What to do. Look for "ceiling" in the listing below. Gather each line that contains it.

Data in this exercise.
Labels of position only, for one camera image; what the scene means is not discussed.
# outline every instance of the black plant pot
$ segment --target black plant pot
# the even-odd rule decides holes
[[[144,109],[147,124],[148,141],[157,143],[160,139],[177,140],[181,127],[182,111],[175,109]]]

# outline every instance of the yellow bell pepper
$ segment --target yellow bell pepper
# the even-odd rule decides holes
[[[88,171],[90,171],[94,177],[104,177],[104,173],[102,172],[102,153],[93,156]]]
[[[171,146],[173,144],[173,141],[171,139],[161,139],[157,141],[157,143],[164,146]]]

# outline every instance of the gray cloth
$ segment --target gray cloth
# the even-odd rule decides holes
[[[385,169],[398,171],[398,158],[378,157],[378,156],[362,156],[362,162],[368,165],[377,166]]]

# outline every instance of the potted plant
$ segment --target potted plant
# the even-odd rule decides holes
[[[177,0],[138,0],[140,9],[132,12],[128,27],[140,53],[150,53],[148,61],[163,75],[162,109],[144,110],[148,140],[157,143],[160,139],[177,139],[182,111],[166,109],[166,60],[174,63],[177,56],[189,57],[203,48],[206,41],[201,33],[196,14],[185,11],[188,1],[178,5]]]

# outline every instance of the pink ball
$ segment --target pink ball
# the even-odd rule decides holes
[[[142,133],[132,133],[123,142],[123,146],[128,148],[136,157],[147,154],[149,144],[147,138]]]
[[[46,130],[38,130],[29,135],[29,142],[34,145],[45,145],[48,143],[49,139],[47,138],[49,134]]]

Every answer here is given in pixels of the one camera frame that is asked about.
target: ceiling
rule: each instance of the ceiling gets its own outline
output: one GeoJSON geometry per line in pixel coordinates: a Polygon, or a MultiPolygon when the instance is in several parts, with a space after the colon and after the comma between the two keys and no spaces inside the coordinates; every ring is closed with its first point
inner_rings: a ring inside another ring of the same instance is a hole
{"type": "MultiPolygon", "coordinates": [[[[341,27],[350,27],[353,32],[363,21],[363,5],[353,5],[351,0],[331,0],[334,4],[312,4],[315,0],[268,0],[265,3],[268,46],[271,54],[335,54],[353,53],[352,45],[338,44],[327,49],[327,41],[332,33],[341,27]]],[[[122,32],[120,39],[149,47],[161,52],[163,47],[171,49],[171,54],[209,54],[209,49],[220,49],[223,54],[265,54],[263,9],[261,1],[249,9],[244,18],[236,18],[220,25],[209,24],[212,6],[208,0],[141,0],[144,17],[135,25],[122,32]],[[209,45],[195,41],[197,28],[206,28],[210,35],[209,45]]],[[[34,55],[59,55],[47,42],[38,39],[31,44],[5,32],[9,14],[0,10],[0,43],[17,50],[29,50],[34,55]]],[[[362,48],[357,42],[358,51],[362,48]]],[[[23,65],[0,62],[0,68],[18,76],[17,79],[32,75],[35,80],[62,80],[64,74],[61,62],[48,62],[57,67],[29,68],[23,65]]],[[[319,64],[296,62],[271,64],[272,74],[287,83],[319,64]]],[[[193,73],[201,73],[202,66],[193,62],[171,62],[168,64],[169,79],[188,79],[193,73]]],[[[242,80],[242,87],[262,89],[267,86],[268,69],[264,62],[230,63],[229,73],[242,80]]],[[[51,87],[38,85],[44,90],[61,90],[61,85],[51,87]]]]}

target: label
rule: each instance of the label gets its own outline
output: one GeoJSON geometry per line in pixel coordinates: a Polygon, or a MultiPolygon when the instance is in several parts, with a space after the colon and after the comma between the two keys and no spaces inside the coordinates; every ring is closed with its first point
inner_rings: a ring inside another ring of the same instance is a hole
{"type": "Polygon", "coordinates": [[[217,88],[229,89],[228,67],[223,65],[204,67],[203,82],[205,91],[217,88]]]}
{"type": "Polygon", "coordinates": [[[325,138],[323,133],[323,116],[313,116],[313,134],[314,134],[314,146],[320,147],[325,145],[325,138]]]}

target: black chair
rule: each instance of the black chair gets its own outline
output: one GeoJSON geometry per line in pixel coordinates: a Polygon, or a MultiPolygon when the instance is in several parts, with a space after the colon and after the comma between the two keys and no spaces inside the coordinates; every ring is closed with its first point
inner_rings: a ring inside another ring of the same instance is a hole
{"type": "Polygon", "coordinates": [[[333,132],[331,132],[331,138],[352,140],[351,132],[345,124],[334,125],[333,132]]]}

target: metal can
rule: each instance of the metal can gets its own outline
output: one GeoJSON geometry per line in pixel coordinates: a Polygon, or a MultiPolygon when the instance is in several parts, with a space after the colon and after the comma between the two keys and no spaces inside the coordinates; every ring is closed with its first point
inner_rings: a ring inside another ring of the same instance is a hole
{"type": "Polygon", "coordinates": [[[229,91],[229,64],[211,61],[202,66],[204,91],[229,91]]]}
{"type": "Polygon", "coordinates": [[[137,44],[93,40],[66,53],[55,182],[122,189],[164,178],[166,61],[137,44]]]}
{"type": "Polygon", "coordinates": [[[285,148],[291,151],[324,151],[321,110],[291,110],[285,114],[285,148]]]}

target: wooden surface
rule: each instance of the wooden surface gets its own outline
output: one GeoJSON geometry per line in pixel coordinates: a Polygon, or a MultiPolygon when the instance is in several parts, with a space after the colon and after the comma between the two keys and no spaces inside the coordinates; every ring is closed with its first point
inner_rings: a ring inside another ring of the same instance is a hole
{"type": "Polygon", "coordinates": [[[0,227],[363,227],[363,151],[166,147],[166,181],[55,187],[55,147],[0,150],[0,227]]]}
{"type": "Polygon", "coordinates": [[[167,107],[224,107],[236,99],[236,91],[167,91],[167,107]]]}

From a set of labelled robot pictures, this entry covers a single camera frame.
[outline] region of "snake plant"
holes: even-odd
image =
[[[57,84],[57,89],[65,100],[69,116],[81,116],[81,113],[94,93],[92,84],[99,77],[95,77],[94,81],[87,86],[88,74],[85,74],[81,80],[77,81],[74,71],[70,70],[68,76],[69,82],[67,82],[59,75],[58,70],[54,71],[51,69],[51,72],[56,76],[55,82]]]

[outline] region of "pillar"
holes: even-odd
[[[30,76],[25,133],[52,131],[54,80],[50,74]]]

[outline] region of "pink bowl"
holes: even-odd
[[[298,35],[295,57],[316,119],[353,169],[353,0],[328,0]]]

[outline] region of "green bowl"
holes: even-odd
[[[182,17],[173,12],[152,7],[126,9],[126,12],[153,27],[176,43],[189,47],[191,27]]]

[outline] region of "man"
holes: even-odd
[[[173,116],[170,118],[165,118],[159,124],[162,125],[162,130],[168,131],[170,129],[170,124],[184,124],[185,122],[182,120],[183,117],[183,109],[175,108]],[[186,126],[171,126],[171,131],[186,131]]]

Answer to this problem.
target: ceiling
rule: each instance of the ceiling gets its own outline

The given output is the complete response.